The Last Wish is kind of a weird book to start with for people who have played the games because from what I remember it doesn't exactly take place in the same setting. Like the basics are there but its more generic Europe than the countries from the games.

There's less of the world-building elements at large since it's an anthology and it doesn't matter so much, but a few of the stories still set up plot for the saga proper (especially with regards to Ciri's parentage and how her destiny became linked with Geralt). The games also make a fair number of call backs to the stories in the two anthologies.

Clark Nova
Jul 18, 2004

Grimson posted:

Somebody else who read Incandescence by Greg Egan help me out here - what was the relationship between the Splinter that Rakesh found and then the other Splinter where Roi was? Did Rakesh's splinter "descend" from Roi's?

Yeah, that was my impression, it was the same asteroid or (less likely) a different one, some time in the distant future. IIRC one of the clues was that it had more varieties of animals/livestock than the one in the Roi chapters, and they were described as having evolved from a smaller number of parent species. I think Roi's research group eventually hit the singularity and built (or transcended into) the comms relay system around the galactic core.

Cardiac
Aug 28, 2012

coyo7e posted:

I personally cannot stand Elric but read 2 or 3 books to make sure I wasn't missing something vital and unexplained. He seems to just be the prototypical white haired emo with stupidly overdone powers. Also anime.

Well, stupidly overdone powers is not really Elric.
He spends most of the books being rather weak physically due to his albinism. Even though he is a very proficient sorcerer, doing sorcery drains him of his powers.
The interesting part about the series is his symbiosis and parasitism with Stormbringer, where Stormbringer gives Elric strength by draining the souls of the people Stormbringer kills.
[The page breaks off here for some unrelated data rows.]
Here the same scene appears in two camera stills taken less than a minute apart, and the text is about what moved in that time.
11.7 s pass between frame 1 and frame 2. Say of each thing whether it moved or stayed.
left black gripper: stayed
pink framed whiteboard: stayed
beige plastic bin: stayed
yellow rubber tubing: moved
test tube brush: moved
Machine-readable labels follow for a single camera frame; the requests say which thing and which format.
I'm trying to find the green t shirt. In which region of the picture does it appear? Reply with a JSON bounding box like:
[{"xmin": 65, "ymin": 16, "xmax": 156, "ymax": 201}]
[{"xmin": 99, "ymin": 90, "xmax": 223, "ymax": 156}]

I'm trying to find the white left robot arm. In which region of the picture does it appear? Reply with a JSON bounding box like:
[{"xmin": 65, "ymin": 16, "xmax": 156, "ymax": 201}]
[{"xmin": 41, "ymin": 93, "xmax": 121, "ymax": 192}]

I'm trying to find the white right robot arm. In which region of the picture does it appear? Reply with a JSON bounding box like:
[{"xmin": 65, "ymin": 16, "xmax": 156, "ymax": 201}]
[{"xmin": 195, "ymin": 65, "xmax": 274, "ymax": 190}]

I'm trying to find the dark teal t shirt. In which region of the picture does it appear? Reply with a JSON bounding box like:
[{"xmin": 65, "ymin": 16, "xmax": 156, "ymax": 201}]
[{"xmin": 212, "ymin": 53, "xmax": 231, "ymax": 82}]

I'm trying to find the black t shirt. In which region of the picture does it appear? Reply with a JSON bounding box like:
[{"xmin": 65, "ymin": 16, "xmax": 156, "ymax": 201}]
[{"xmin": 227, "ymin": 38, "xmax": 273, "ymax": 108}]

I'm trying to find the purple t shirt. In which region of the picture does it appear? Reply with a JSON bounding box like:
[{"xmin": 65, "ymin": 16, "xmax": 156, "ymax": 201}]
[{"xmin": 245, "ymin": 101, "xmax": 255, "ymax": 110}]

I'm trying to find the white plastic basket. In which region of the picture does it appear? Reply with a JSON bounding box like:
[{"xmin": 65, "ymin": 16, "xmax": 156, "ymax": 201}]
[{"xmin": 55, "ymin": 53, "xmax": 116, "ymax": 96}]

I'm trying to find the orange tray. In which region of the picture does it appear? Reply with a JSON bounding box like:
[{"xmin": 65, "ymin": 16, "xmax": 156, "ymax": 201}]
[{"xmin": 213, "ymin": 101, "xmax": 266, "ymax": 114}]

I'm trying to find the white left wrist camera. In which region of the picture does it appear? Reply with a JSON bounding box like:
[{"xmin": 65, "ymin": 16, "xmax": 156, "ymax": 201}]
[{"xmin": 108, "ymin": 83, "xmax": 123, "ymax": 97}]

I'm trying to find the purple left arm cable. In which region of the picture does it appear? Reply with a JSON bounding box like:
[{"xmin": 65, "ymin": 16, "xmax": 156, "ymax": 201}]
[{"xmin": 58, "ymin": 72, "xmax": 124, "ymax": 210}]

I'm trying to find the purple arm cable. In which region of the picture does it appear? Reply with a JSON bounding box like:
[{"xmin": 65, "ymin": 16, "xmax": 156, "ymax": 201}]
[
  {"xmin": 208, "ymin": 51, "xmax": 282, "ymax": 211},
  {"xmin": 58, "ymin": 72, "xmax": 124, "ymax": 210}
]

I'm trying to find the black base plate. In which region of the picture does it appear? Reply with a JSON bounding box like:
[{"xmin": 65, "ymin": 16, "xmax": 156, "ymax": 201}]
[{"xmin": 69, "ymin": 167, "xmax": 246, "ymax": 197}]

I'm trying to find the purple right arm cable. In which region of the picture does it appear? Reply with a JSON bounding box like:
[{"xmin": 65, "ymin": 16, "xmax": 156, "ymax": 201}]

Which in many cases ends up being his friends and lovers.
The books can basically be divided into sections of Elric being miserable and whiny and sections where he goes on a murderous killing spree.

But as you say, he is the prototypical doomed and morally ambiguous hero, and his influence on modern fantasy is pretty large.

Groke
Jul 27, 2007
New Adventures In Mom Strength
Yah, I'm pretty sure Elric was more or less created as a deliberate point-by-point inversion of the Conan type of hero. Or even of Conan, specifically.

Kalenn Istarion
Nov 2, 2012

Maybe Senpai will finally notice me now that I've dropped :fivebux: on this snazzy av
With all the discussion about Elric, I realized I've never read any Moorcock. I thought I'd go pick a logical point to start but holy Christ is he ever prolific. What's the best place to begin?

http://en.m.wikipedia.org/wiki/Michael_Moorcock_bibliography

Also, due to having not read Moorcock but playing lots of D&D as a kid I was initially conflating Elric with Elmister and quite confused about why people were suddenly so into discussing D&D novels.

Srice
Sep 11, 2011

The blog Ferretbrain has slowly been attempting to read everything Moorcock over a period of many years, so that might be helpful for finding suggestions.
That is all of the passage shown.